I thought it was going well, but... AAARGH! INCREDIBLY FRUSTRATING GAME!
I did the bit at the beginning in the diner reasonably well - didn't clean up as well as I might have liked, but got out without drawing attention to myself. Did the cop bit and set up a reasonable number of leads. So now I'm back in Lucas's apartment, there's a cop threatening to kick my door down if I don't open it, and I'd do that but I... CAN'T FIND MY FUCKING KEYS?! What the fuck kind of design decision is that? Hunting for your keys isn't fun in real life, so why would it be fun in a game? I never lose my keys - they're always either in my trouser pocket or on my desk - so they've set up another thing that prevents me identifying with the character. Now sure, I'm still mostly naked so I don't expect to have the keys on me, but Lucas doesn't even say something helpful like "My keys are probably under the couch" or something.

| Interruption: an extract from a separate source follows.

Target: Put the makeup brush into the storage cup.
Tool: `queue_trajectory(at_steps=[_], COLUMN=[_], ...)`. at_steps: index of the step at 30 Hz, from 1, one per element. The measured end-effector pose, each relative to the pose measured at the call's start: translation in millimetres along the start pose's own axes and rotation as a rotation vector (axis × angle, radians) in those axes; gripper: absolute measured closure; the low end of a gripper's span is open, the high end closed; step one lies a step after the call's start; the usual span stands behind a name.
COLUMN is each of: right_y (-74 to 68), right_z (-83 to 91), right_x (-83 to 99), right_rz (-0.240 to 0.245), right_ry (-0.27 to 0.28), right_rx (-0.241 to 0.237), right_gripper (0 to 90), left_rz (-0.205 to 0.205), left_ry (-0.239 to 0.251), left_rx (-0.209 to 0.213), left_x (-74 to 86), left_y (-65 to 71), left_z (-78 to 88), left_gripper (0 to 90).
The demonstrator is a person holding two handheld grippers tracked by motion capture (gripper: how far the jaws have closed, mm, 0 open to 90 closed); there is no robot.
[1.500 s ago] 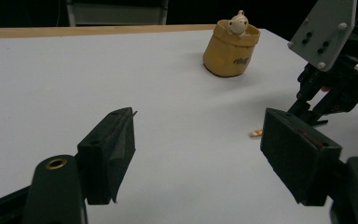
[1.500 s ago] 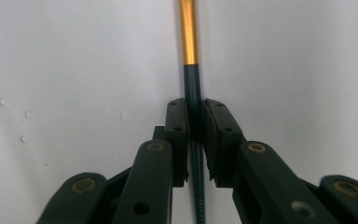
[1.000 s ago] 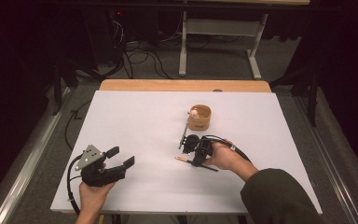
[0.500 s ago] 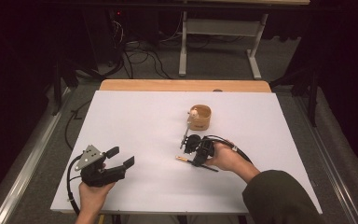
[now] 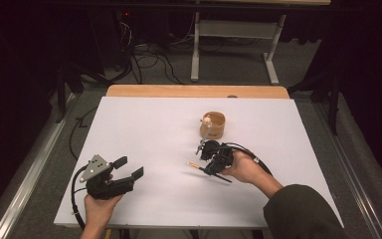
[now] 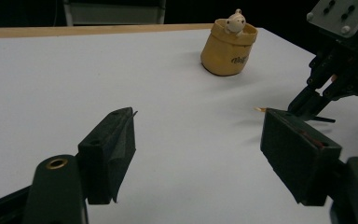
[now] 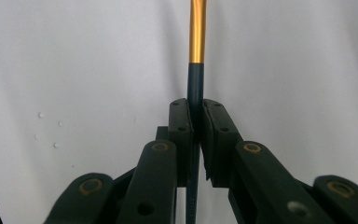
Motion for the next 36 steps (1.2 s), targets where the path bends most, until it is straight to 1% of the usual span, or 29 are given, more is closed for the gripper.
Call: queue_trajectory(at_steps=[3,4,7,9,10,17,18,20,21,23,25,26,30,34,35,36], right_y=[0.0,0.5,0.8,1.3,1.4,2.3,1.6,2.5,2.0,2.3,2.6,2.9,4.6,5.6,6.2,6.6], right_z=[2.3,3.6,4.7,6.3,6.7,13.2,14.2,15.8,17.0,17.9,17.5,18.1,19.9,22.6,22.9,23.7], right_x=[1.4,2.3,4.3,5.6,6.0,7.7,7.8,8.8,9.1,9.9,10.9,11.6,14.3,16.1,16.3,17.0], right_rz=[-0.012,-0.016,-0.031,-0.033,-0.041,-0.046,-0.055,-0.05,-0.062,-0.067,-0.063,-0.059,-0.068,-0.08,-0.076,-0.079], right_ry=[0.025,0.021,0.041,0.041,0.049,0.084,0.09,0.101,0.102,0.112,0.132,0.129,0.139,0.159,0.167,0.164], right_rx=[-0.005,-0.004,-0.008,-0.007,-0.007,0.001,-0.002,0.004,0.005,0.005,0.006,0.01,0.016,0.017,0.016,0.021], right_gripper=[85.0,84.9,84.9,84.9,84.9,84.9,85.0,84.9,84.9,84.9,84.9,84.9,84.9,84.9,84.9,84.9], left_rz=[-0.003,-0.002,0.003,0.003,0.0,0.003,0.003,0.003,0.003,0.002,0.003,0.003,0.003,0.002,0.001,0.001], left_ry=[-0.002,-0.002,0.001,0.001,-0.001,-0.004,-0.003,-0.002,-0.002,-0.005,-0.006,-0.006,-0.006,-0.006,-0.006,-0.006], left_rx=[0.0,0.001,0.0,0.0,0.001,0.0,0.0,0.0,-0.001,-0.001,0.0,0.0,0.0,0.0,0.0,0.0], left_x=[-0.1,0.1,0.3,0.1,0.2,0.7,0.8,0.6,0.5,0.7,0.8,0.8,1.1,0.8,1.0,1.1], left_y=[0.1,0.1,-0.3,-0.2,0.0,-0.3,-0.3,-0.3,-0.1,0.4,0.4,0.2,0.0,0.3,0.4,0.4], left_z=[-0.6,-0.5,0.4,0.2,-0.1,-0.1,0.1,0.4,0.2,-0.5,-0.8,-0.8,-0.4,-0.4,-0.5,-0.4], left_gripper=[26.8,26.8,26.9,26.8,26.9,26.9,26.9,26.9,26.9,26.9,27.0,26.9,26.9,27.0,27.0,27.0])
Point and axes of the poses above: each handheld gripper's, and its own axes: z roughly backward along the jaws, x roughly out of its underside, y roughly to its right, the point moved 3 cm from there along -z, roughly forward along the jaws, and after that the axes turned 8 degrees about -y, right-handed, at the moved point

What's more is that I tried to deal with my arms being covered in blood by taking a shower (after finding the bathroom, which took a while). He gets in, he showers, he gets out. Says nothing. So I assume I've washed the blood off... try to look in the mirror, but they don't have an interaction for that, so he opens the cabinet instead. The dead guy showing up when you close it was nice, but they'd better not do that too often - cost me something like 20 mental points and I had no way of predicting that it would happen, which makes me feel cheated.
The conversation system is very constrained by the small amount of space in which the options are displayed. I've had a number of places where I'm not sure what a particular conversation option means, or where it means something other than what I thought I was asking about. If they'd gone with a more traditional adventure game system for the dialogue, showing the first line you're going to say or something like that, it might have worked better - no indication of tone or inflexion (which is kinda important when you're trying to interrogate a witness) but it'd be better than what is there. I assume they aimed to keep the main 'movie screen' free from interface overlays at all times which is why they're constrained so badly, but it suffers as a result.

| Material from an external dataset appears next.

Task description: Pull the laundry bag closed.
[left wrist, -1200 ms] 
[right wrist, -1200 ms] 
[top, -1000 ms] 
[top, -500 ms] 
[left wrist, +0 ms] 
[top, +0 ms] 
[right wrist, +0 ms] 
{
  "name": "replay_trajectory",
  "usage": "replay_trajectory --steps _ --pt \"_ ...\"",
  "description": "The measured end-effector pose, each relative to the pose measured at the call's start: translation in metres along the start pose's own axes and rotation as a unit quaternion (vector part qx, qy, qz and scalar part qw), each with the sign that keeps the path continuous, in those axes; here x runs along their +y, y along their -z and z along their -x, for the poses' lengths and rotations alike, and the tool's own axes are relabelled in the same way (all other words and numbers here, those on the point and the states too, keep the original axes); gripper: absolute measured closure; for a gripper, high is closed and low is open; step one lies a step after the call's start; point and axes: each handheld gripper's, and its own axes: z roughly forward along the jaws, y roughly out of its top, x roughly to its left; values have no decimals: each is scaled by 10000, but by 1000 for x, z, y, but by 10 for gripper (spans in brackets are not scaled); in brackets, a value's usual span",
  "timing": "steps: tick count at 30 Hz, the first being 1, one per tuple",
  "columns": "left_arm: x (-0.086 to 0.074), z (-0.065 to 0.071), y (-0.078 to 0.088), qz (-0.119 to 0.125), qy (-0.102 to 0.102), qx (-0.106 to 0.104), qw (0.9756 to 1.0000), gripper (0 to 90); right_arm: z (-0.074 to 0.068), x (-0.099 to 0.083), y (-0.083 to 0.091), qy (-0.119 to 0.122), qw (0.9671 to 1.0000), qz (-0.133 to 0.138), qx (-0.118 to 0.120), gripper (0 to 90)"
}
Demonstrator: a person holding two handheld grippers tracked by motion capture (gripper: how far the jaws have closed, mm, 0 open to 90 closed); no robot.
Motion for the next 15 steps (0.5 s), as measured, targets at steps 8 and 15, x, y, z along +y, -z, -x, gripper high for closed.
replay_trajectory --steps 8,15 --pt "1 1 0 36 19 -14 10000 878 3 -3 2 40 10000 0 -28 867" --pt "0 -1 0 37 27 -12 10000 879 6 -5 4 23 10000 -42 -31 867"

I've noticed some interesting teleportation effects - using a car from one side plays a cutscene where the character actually gets in on the other side. Now, fair enough that they're not going to create cutscenes for every possible angle of approach, but this is a solved problem - either don't expose the option in places where the cutscene wouldn't fit (not so good) or have the character walk to the correct place (better). There was also a moment in the diner when I had Tyler talk to the two cops, then walked the detective girl whose name I don't remember over to them and talked as well - and Tyler had mysteriously disappeared during the conversation cutscene. Hmm.